Era difícil dizer na luz turva, mas o rosto de Benny pareceu ficar
colorido. Seus olhos, que pareciam pequenos e amarelos em seu rosto
inchado, endureceram. Ele olhou para Hazard e disse: "Você é o bicha, certo?"

Somers já estava dando um soco em Benny quando Hazard conseguiu se


mover. Ele pegou Somers pelo ombro e o empurrou um passo para trás.

"Diga isso de novo", disse Somers, lutando para passar por Hazard.

"Deixe-o", disse Hazard.


“Sim, tenho feito algumas leituras. Ainda tenho serviço de celular aqui. Você
pode acreditar nisso? Meio idiota de Deus, este lugar, e você ainda tem
serviço de celular. Esta cidadezinha de merda ficou muito animada quando
você voltou. Todo animado sobre o garoto local que fez o bem - exceto pelo
fato de que você é um viado filho da puta, certo? "

Hazard plantou a mão no peito de Somers. "Eu disse para deixar."

“Você resolveu aquele assassinato no mês passado. Isso era grande, muito
grande, pelo menos em um lugar pequeno como este. Mas você não tem a
menor ideia do caralho, não quando se trata do mundo exterior. "

Somers, de alguma forma, conseguiu se controlar. Ele acenou com a cabeça


para Hazard, e Hazard soltou seu parceiro. "Temos a gravação de Ran", disse
Somers, "de uma conversa entre vocês dois na qual você ameaça ..."

“Eu ameacei a mãe dele e aquela namorada troll dele. E daí? Isso não prova
nada. Ele está morto, e sem uma prova real e sólida, você não pode fazer
merda nenhuma com o que tem. ”

"Você tem um comprador." As palavras saíram da boca de Hazard antes que


ele pudesse detê-las. As peças pareciam se encaixar: a manipulação de Ran
por Benny, seu plano de longo prazo para minar Thomas e seu
comportamento agora. “Há muito tempo você tem um comprador e, agora que
Thomas está morto, você acha que conseguirá penhorar esse software e ficar
rico.”

Benny zombou, mas seus olhos estavam arregalados e pálidos. A neve tilintou
contra o vidro, centenas e centenas de grânulos tilintando contra as
vidraças. A tempestade engoliu tudo, até mesmo aquela luz subaquática preto-
azulada, e tudo fora de Windsor estava escuro. O quarto de Benny também
estava escuro, e apenas a luz do corredor revelava as feições de Benny.

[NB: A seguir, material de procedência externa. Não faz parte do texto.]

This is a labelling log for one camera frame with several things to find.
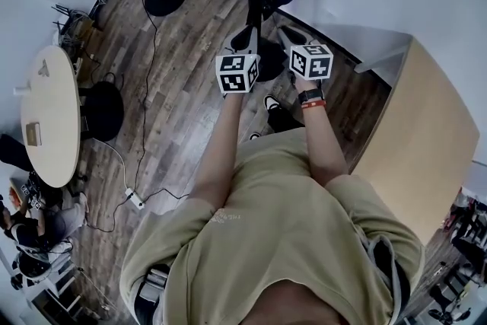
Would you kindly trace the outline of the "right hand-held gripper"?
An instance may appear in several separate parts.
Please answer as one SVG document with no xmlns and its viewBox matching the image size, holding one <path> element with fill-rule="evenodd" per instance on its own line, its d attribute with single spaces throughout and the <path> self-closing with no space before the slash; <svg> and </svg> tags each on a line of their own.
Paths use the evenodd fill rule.
<svg viewBox="0 0 487 325">
<path fill-rule="evenodd" d="M 294 27 L 281 26 L 277 34 L 290 71 L 308 81 L 330 78 L 334 55 L 326 44 Z"/>
</svg>

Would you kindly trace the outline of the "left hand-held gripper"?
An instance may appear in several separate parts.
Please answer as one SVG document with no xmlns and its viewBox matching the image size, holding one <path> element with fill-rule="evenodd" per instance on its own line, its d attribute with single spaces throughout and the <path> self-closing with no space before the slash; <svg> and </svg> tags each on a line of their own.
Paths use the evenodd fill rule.
<svg viewBox="0 0 487 325">
<path fill-rule="evenodd" d="M 223 95 L 249 93 L 259 76 L 258 30 L 246 25 L 223 42 L 215 74 Z"/>
</svg>

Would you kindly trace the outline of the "person's right forearm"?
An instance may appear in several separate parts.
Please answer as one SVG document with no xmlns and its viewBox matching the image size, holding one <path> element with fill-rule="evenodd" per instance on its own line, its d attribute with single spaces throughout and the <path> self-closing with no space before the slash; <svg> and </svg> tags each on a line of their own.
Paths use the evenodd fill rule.
<svg viewBox="0 0 487 325">
<path fill-rule="evenodd" d="M 345 156 L 326 113 L 326 107 L 303 110 L 310 173 L 321 186 L 349 173 Z"/>
</svg>

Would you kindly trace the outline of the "person's left forearm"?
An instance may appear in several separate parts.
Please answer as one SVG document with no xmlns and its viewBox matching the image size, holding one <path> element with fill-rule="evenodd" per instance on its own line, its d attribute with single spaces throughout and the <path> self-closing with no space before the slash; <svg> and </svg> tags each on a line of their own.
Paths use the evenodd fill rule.
<svg viewBox="0 0 487 325">
<path fill-rule="evenodd" d="M 224 99 L 189 194 L 190 199 L 202 199 L 216 210 L 224 206 L 231 190 L 243 99 L 242 94 Z"/>
</svg>

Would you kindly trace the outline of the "black wristwatch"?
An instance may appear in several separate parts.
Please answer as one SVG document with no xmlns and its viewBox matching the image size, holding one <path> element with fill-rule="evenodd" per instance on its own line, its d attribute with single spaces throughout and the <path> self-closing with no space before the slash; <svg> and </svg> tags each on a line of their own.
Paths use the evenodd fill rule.
<svg viewBox="0 0 487 325">
<path fill-rule="evenodd" d="M 319 88 L 314 88 L 310 90 L 304 90 L 298 94 L 298 99 L 300 101 L 300 104 L 305 104 L 308 101 L 311 100 L 324 100 L 323 98 L 323 92 Z"/>
</svg>

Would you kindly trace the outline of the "person's right shoe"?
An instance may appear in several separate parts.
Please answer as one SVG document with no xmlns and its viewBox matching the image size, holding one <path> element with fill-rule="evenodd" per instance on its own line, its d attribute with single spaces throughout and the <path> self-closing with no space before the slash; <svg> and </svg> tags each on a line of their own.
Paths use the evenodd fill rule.
<svg viewBox="0 0 487 325">
<path fill-rule="evenodd" d="M 268 94 L 263 99 L 264 107 L 269 112 L 270 110 L 280 109 L 282 105 L 280 102 L 271 94 Z"/>
</svg>

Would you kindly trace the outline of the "square light wooden table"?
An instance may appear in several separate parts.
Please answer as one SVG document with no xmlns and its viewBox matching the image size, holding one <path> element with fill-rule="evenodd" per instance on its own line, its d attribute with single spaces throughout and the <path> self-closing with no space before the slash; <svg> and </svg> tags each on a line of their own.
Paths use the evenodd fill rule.
<svg viewBox="0 0 487 325">
<path fill-rule="evenodd" d="M 439 64 L 412 38 L 382 66 L 391 85 L 335 54 L 323 89 L 349 170 L 428 243 L 471 165 L 479 130 Z"/>
</svg>

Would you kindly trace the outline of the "black round chair seat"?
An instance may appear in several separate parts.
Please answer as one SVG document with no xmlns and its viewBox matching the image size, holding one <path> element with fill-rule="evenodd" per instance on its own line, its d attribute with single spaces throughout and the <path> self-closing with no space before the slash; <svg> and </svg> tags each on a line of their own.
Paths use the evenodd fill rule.
<svg viewBox="0 0 487 325">
<path fill-rule="evenodd" d="M 86 130 L 81 131 L 81 140 L 96 139 L 108 142 L 121 130 L 124 105 L 121 93 L 114 83 L 99 81 L 91 88 L 79 88 L 79 97 L 84 97 L 80 107 Z"/>
</svg>

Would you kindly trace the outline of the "person's beige shirt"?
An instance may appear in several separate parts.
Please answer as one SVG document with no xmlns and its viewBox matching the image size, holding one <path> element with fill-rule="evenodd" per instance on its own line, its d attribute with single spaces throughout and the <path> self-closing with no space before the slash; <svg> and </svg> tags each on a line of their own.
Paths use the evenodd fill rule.
<svg viewBox="0 0 487 325">
<path fill-rule="evenodd" d="M 389 325 L 399 314 L 394 287 L 373 249 L 384 244 L 411 287 L 424 248 L 374 188 L 342 175 L 320 185 L 310 175 L 303 129 L 238 148 L 230 195 L 221 208 L 187 199 L 150 213 L 124 259 L 120 294 L 135 307 L 144 278 L 169 269 L 154 297 L 156 325 L 238 325 L 270 285 L 309 288 L 349 325 Z"/>
</svg>

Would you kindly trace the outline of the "brown cardboard boxes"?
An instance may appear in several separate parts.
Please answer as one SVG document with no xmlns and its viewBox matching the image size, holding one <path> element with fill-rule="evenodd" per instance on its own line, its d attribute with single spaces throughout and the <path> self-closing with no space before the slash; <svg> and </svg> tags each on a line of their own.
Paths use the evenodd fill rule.
<svg viewBox="0 0 487 325">
<path fill-rule="evenodd" d="M 77 59 L 102 36 L 103 31 L 95 20 L 83 14 L 75 14 L 59 31 L 58 43 L 71 59 Z"/>
</svg>

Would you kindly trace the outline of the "white power strip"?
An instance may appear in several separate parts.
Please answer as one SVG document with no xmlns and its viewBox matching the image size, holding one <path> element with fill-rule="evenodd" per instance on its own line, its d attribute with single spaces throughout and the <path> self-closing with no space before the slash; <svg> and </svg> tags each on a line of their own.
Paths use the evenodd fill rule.
<svg viewBox="0 0 487 325">
<path fill-rule="evenodd" d="M 145 207 L 145 201 L 132 188 L 127 187 L 125 194 L 126 198 L 131 201 L 136 208 L 143 209 Z"/>
</svg>

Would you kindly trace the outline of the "black router with antennas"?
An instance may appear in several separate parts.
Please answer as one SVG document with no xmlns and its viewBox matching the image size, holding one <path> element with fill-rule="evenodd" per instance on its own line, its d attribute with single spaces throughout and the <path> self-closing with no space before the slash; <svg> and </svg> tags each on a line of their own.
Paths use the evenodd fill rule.
<svg viewBox="0 0 487 325">
<path fill-rule="evenodd" d="M 74 9 L 65 7 L 64 5 L 60 4 L 54 4 L 51 9 L 58 14 L 57 18 L 53 21 L 53 24 L 58 30 L 62 30 L 65 27 L 68 27 L 72 22 L 72 18 L 76 14 L 76 11 Z"/>
</svg>

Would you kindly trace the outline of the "round wooden table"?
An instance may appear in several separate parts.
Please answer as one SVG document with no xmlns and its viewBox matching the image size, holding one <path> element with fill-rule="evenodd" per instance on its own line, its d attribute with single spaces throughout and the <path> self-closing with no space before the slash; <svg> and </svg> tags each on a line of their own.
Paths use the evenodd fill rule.
<svg viewBox="0 0 487 325">
<path fill-rule="evenodd" d="M 49 77 L 39 76 L 42 60 L 47 61 Z M 21 98 L 21 130 L 34 170 L 48 185 L 60 188 L 72 179 L 78 163 L 81 114 L 78 83 L 65 50 L 47 46 L 40 50 Z M 27 123 L 40 124 L 41 146 L 29 146 Z"/>
</svg>

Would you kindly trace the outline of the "brown flat box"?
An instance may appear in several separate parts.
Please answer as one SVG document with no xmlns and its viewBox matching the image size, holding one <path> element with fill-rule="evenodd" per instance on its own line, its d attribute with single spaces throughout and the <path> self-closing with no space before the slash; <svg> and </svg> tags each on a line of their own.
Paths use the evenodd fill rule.
<svg viewBox="0 0 487 325">
<path fill-rule="evenodd" d="M 42 139 L 40 133 L 40 124 L 38 122 L 35 123 L 27 123 L 25 125 L 25 135 L 27 138 L 27 144 L 29 146 L 41 146 Z"/>
</svg>

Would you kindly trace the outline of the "black office chair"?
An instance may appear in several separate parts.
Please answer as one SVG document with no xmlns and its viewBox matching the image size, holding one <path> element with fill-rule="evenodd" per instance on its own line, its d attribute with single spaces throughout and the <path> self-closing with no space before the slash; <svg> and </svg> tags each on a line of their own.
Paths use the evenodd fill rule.
<svg viewBox="0 0 487 325">
<path fill-rule="evenodd" d="M 461 276 L 449 276 L 443 284 L 443 287 L 435 285 L 429 291 L 438 308 L 429 309 L 428 315 L 441 325 L 454 325 L 469 319 L 472 308 L 462 308 L 462 303 L 472 290 L 473 281 L 466 281 Z"/>
<path fill-rule="evenodd" d="M 26 172 L 33 171 L 25 146 L 7 134 L 0 135 L 0 161 Z"/>
</svg>

"Quem é esse?" Hazard perguntou.

"Foda-se."

“O que o software faz?” Hazard perguntou.

“Foda-se,” Benny disse novamente, mais suave, mas mais duramente. Seu
hálito carregava o fedor da maconha.

"Onde você estava ontem à noite?" Somers disse.

“Na cama. Sozinho. Agora dê o fora do meu quarto. "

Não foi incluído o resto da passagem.